Italy’s birth rate has dropped to its lowest ever because of pandemic lockdowns, with the country set to lose a FIFTH of its population over 50 years

  • Italian women are having dramatically fewer babies than ever during pandemic
  • The month of January 2021, 10 months after Italy’s lockdown, marked lowest birth rate ever – a 13.6 per cent decline over the same month a year earlier
  • ISTAT also predicts that Italy could lose a 20 per cent of its population by 2070

Italian women are having dramatically fewer babies than ever during the pandemic, accentuating one of the world’s lowest birth rates. 

The low birth rate has prompted warnings that the country is set to lose a fifth of its population over the next 50 years.    

The month of January 2021, 10 months after Italy’s draconian lockdown, marked the lowest birth rate ever – a 13.6 per cent decline over the same month a year earlier, translating to nearly 5,000 fewer births.

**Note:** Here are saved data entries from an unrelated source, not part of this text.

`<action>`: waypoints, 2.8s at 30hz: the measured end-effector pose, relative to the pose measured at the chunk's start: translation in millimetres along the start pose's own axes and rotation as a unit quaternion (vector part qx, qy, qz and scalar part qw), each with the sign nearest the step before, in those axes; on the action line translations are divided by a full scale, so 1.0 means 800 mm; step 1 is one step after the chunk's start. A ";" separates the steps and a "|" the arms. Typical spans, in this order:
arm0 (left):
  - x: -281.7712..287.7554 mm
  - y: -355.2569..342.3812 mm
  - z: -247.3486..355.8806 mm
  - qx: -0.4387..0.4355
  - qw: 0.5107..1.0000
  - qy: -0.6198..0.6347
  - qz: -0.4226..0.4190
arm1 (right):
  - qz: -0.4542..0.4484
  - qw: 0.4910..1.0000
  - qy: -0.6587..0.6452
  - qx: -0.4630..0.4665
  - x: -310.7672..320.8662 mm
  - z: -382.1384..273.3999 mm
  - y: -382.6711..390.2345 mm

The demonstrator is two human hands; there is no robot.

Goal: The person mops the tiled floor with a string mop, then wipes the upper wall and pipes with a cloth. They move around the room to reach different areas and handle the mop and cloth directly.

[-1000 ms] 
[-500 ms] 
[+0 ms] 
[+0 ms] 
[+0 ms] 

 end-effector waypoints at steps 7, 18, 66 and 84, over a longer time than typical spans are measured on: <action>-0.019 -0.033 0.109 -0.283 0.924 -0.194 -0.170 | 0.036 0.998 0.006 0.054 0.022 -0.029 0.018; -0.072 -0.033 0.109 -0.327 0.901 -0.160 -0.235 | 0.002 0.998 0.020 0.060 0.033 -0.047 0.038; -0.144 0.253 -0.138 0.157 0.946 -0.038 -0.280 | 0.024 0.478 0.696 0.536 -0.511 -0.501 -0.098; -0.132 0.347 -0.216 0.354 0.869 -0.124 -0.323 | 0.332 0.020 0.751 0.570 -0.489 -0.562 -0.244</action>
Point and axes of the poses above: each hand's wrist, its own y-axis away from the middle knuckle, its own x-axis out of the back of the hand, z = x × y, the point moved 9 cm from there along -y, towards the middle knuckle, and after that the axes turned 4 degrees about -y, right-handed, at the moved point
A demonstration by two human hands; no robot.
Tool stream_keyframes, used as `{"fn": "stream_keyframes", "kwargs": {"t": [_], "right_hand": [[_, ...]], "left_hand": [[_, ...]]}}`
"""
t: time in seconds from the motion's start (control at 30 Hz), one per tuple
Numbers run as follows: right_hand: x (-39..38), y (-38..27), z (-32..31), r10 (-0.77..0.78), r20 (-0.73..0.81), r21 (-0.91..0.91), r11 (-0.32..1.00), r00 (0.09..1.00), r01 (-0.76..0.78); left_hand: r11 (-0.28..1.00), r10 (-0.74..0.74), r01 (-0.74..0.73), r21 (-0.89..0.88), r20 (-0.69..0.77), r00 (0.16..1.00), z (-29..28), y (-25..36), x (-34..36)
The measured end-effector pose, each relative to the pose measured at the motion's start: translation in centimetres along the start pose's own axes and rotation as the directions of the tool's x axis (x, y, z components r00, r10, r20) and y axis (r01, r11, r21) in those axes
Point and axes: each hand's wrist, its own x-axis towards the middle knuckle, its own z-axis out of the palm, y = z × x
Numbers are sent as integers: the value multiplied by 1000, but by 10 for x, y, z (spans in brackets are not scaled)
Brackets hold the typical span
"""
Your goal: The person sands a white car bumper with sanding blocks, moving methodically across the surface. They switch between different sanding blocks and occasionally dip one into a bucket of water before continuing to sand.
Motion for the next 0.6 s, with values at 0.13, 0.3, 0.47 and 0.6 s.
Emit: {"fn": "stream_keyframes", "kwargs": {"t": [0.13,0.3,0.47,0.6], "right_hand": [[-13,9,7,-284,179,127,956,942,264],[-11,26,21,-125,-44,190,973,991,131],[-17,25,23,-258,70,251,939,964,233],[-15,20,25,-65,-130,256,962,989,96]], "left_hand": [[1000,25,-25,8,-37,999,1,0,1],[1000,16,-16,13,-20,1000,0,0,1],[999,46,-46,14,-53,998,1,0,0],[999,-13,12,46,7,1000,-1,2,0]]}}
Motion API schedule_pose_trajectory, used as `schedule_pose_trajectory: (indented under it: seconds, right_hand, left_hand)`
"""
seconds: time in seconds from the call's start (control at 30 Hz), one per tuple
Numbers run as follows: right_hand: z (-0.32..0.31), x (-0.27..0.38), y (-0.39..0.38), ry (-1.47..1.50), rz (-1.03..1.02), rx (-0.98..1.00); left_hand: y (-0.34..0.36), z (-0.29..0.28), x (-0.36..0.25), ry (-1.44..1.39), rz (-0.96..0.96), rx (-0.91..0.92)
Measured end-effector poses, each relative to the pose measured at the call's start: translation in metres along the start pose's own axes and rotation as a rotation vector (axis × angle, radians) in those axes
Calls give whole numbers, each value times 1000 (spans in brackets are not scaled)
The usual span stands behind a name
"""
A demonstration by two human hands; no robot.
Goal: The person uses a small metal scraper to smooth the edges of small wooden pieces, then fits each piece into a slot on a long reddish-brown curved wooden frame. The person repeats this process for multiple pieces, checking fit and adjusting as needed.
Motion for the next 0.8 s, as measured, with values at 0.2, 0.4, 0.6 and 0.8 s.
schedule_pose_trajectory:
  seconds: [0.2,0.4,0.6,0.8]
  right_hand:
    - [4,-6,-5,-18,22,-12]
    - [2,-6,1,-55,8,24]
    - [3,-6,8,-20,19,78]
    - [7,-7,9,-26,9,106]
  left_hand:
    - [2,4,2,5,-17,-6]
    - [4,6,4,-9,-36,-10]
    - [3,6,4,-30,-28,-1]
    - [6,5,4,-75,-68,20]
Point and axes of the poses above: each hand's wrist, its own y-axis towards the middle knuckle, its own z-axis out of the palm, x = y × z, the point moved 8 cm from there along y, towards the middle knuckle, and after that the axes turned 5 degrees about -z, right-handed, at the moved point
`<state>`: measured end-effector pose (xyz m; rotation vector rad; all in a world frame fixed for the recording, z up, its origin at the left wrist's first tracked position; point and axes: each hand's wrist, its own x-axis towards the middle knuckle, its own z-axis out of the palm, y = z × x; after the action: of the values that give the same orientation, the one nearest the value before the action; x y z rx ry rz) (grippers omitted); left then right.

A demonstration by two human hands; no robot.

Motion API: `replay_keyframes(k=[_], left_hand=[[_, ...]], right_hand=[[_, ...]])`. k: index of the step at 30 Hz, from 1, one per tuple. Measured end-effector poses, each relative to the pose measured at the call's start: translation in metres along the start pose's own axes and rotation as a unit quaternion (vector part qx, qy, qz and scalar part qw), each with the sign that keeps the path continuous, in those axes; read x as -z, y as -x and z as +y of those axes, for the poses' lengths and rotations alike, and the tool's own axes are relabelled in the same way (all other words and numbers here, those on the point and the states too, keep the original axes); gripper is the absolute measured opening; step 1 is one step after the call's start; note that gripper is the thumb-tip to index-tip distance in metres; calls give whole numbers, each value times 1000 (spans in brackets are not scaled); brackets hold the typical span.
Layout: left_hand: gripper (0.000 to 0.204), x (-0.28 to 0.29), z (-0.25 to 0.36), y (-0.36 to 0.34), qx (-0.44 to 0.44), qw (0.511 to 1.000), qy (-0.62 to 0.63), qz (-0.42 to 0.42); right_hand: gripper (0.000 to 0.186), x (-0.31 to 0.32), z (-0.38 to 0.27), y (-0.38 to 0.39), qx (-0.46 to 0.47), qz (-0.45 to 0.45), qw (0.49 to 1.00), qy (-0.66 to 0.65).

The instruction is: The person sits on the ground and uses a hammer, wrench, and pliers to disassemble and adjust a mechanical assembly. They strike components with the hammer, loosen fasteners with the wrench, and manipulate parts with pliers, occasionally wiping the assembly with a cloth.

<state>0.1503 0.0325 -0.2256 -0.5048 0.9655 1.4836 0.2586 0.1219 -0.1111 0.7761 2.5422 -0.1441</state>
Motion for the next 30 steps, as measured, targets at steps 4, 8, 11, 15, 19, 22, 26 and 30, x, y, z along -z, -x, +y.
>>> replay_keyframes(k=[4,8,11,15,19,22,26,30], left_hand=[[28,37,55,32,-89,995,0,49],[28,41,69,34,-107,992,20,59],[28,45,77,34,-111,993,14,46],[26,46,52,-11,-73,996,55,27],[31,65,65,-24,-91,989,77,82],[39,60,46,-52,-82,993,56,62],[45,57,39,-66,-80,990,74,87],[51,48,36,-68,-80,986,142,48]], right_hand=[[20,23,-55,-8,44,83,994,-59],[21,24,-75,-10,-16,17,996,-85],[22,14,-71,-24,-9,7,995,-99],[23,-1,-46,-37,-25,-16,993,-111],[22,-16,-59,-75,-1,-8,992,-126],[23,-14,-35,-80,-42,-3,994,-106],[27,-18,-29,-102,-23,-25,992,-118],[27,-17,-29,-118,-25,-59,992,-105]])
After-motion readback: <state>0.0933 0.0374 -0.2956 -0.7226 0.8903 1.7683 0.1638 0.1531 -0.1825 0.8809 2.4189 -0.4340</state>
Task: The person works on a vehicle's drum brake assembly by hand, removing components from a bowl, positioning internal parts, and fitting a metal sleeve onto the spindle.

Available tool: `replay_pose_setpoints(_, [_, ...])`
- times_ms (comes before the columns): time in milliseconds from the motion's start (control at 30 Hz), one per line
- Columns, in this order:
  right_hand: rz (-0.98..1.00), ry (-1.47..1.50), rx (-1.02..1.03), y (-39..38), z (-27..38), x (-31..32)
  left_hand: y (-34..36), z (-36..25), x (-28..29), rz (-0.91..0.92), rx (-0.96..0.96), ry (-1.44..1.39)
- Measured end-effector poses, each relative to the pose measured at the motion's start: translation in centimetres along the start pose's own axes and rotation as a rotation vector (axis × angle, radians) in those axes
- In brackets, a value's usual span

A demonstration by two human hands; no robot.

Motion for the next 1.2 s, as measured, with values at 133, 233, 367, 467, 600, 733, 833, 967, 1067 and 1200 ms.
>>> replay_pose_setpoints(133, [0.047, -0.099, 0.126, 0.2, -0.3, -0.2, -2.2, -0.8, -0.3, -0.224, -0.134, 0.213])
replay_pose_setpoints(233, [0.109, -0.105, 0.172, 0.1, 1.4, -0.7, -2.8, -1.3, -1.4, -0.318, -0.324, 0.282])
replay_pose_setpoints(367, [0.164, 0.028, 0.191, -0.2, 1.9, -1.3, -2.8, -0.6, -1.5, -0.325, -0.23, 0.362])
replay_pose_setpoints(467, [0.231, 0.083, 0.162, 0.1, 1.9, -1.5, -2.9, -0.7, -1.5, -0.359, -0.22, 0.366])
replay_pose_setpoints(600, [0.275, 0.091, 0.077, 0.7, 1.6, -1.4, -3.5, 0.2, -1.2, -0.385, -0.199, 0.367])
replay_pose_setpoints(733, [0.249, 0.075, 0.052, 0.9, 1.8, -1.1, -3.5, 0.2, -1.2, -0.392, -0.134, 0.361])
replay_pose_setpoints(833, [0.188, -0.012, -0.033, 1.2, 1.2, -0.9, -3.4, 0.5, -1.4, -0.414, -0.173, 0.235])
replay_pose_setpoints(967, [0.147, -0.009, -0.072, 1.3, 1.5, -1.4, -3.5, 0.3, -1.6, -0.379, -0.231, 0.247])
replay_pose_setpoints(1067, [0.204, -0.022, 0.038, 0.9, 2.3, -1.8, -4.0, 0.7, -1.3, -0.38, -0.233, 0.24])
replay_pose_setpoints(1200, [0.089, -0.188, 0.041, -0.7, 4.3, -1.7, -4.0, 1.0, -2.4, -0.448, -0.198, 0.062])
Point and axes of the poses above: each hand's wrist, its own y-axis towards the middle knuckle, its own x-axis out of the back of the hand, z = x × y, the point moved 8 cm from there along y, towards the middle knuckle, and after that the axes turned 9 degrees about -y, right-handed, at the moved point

The country also saw significant drops in November and December 2020, meaning there was ‘little doubt about the role of the pandemic’ and that the trend appeared to be lasting, said the Italian statistics agency ISTAT in a new report.   

A doctor dressed in a protective suit checks the temperature of passengers as they line up arriving with a Frecciarossa high-speed train in Naples’ Central Station, southern Italy in May 2020 as the Italian government gradually eased lockdown restrictions

In just over a decade, births have dropped by one third in Italy, with 404,892 babies born in 2020 from 576,659 in 2008. Almost all of the decline is attributed to families with two Italian parents.

Gian Carlo Bliangiardo, the President of Istat, said the latest decline in birth rate could not be blamed entirely on the pandemic – though the steepest drop came about nine months after the 2020 lockdown. 

‘We are in a period of emergency that has lasted a long time and that has made many couples think: ‘Let’s wait’,’ Bliangiardo told The Times, adding that scores of weddings had been postponed, which had impacted the birth rate as three quarters of Italians have children within marriage. 

Istat also predicts that Italy could lose a fifth of its population over the next 50 years. The country’s population, which was recorded as 59.6 million in January 2020, could decline to 47.6 million in 2070 – marking a 20 per cent decline. 

The statistics agency said that the data marked a ‘potential picture of crisis’ as there would be fewer residents, more older people and smaller families.   

Nearly a quarter of Italy’s population is aged 65 or older, at 23.2 percent, and that is expected to grow to 35 percent by 2050. 

‘The age structure of the population already shows a high imbalance in favour of the older generations and there are currently no factors that might suggest a reversal of this trend,’ the report said. 

A police officer wearing a face mask walks across the deserted Trevi Fountain square on March 10, 2020 during Italy’s lockdown

In less than 30 years, deaths are also expected to outweigh births by a factor of two – 784,000 compared to 391,000. 

Matteo Rizzolli, an economist, wrote in the Italian newspaper Domani that the ‘implications of this decline will be massive and will affect many sectors of the economy’. 

Rizzolli pointed to how it would affect the housing market as a smaller population would need fewer homes. It would also see an increase in taxes to repay the country’s debt as well as labour shortages.  

‘Our country seems incapable of taking seriously what is probably the most serious threat to its future. As if we were not on the edge of an abyss,’ he wrote. 

But Bliangiardo told La Repubblica he had a more positive outlook for the future of Italy. 

‘A country with fewer young people is not in itself a place where the quality of life worsens.

‘We will need to remodulate the organisation of society. And we, like Japan, will be among the first in the world to have to tackle the phenomenon.’